(11-11-2015 11:02 AM)Slinkin Street Flash Wrote: If you're talking about 'Favorite MAC Basketball Arena' - Kent State doesn't have one. What we got looks basically like a High School gym, from the 1940s.
Acorn is talking about replacing the JAR, but the JAR was built in the 80s; Kent's MACC center was built in the 1940s. Sitting in General Admission, you're up in the rafters. It needs to be replaced with a modern arena.
A new Akron arena is likely on the back burner for now. Money side, a UA-city of Akron partnership is the only way UA could get something done immediately. However, UA isn't thrilled about a partnership with the city (even though the location would be just off campus in downtown). The bigger hurdle would be getting it passed by voters.
They had a sales tax increase that they were going to put on the ballot (along with county 911 upgrades). They eventually took the arena part off because voter backlash made it clear, the issue wouldn't have passed. And IIR, the issue, even without the arena, failed (don't live in Summit and stopped following once the arena was taken off the measure).
Unfortunately, UA is stuck with a rushed together JAR for the foreseeable future. It's been discussed on here before, but the only reason the JAR was rushed together and is so crappy is because UA was originally supposed to get CSU's Convocation Center. Cleveland politicians stepped in and got it moved to CSU (downtown Cleveland had no big arena at the time as the Cavs played at Richfield Coliseum outside of Akron).
Two years later, the Gateway project came about and the Q was built. Now leaving Cleveland with two big arenas a mile apart (with the Convo/Wolstein hardly ever used). And now, Akron/Summit County has none. The Richfield Coliseum was torn down, and UA had to rush together a big HS gym in the form of the JAR.
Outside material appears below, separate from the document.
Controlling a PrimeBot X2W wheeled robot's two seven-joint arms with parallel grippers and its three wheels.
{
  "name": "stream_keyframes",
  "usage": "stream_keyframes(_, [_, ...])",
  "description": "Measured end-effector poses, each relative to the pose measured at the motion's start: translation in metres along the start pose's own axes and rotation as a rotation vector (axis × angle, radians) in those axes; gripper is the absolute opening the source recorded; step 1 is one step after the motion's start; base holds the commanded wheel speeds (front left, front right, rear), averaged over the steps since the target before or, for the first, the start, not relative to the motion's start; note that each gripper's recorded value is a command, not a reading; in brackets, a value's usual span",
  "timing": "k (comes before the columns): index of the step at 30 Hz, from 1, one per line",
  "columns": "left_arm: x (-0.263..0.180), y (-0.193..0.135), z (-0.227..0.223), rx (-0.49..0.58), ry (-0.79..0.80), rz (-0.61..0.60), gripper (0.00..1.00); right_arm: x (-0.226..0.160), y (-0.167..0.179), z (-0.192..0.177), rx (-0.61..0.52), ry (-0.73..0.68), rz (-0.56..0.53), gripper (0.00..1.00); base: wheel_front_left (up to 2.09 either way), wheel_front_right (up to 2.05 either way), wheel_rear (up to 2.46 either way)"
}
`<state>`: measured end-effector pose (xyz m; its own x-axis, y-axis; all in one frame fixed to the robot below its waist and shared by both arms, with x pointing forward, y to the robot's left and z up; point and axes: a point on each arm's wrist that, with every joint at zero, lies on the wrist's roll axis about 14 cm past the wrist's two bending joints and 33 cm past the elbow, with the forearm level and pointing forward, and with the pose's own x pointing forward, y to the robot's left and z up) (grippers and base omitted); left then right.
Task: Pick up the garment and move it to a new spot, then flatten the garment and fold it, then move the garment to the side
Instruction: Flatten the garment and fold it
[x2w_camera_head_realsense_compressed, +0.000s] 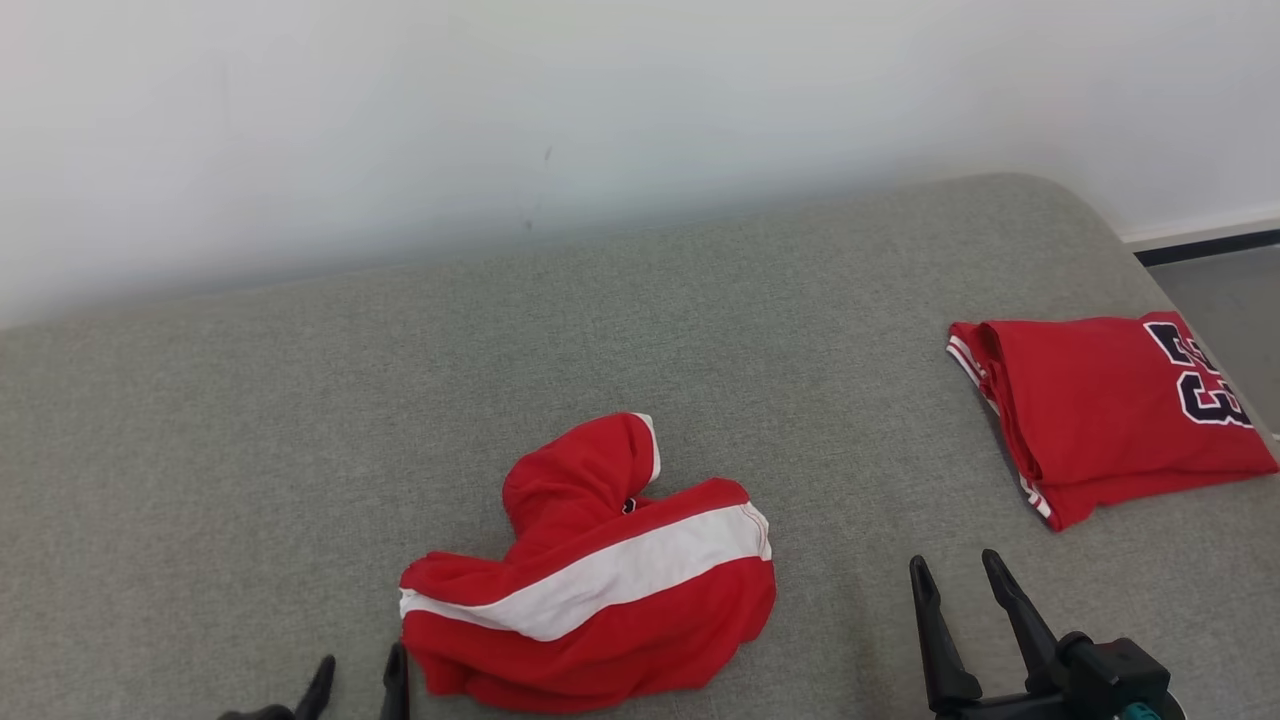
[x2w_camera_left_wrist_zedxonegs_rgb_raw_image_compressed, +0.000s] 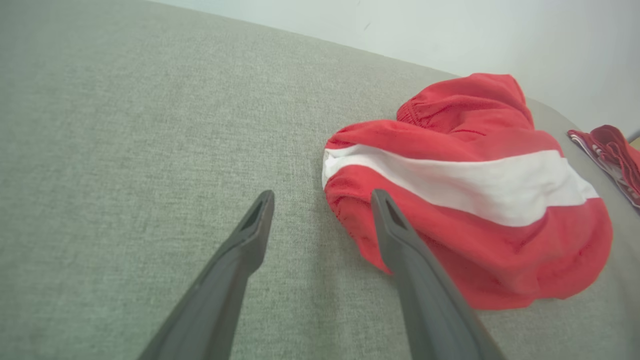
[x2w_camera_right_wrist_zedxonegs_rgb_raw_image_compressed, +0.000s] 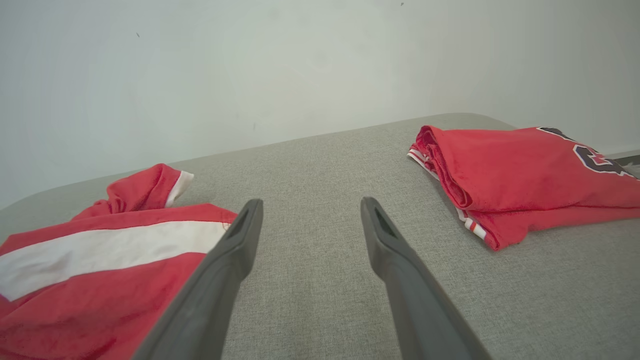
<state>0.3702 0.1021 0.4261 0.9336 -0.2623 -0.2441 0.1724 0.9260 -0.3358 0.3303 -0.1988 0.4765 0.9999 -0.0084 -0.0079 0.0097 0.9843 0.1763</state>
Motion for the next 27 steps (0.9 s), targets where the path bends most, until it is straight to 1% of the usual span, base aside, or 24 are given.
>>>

It was NEO politics at its finest. Anybody with any sort of forward thinking should've realized the Cavs (The Q) belonged downtown. CSU should've gotten the JAR (small on campus gym since the Q is a mile down the road for bigger games). And Akron should've gotten the 13,000 seat Convo to make up for Summit County losing the Coliseum.
Long story short, the JAR is horrible for a Division I basketball program, and that is thanks to narrow-minded politics.